A story that is built on the idea of 1980’s nostalgia, Cuddlesome features a fictional toy trend (along the line of Cabbage Patch Kids or Beanie Babies) which in typical Doctor Who style are actually alien murder machines. This is all confronted by the 5th Doctor as played by Peter Davison, in a rare companion-less story which was released as a bonus CD with an issue of Doctor Who Magazine back in 2008.
The story features the Doctor coming face to face with an army of Cuddlesome toys that have suddenly come to life decades after their popularity, and begun to infect their former owners with a mysterious virus. These toys are the result of a bizarre blending of minds between an emotionally distressed scientist / toy designer, and a malevolent alien parasite which begins its life as a bitter, hateful thought. In the decades since the dangerous toys were created, the two have diverged in their methods, and now the alien has created a second line of updated (and more gaudy) Cuddlesomes to replace the originals. And so the story proceeds, with a war between different generations of merchandise who are both intent on devastating the human race.

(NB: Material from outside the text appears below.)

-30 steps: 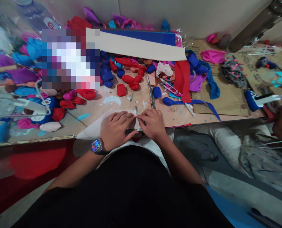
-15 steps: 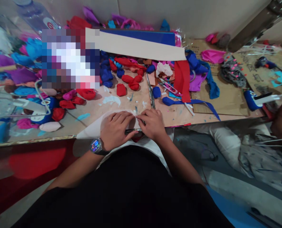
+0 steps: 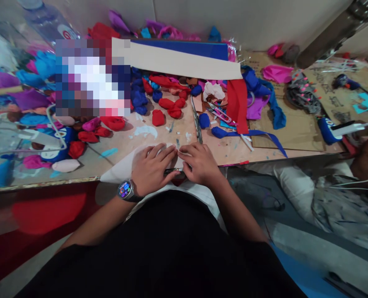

The plotting is pretty tight, and the production is well done, but also kind of annoying. All the way through we have to listen to the Cuddlesomes themselves, which are annoying in both of their incarnations. This is sort of the point but it’s still annoying. However, the story is satisfying and the perfomances are strong. David Troughton is good (son of 2nd Doctor Patrick) as the alien intelligence, and Timothy West does a strong job as Turvey, the Cuddlesome’s original creator.
But the standout is Roberta Taylor as Angela Wisher, the fill-in companion for the story. She is an ambiguously-aged woman whose partner John becomes an early victim of the Cuddlesomes. She has a great interaction with Peter Davison’s Doctor, and her character is nicely used to nice draw out the themes of the story. These involve the whole idea of the failure to actually grow up. It’s Turvey’s inability to genuinely mature into an adult which allows the alien to gain its foothold on earth, and this is mirrored in the awkward “mothering” relationship Angela has with the immature John. Angela’s personal growth at the end of the story is a nice indicator of what all this has been about.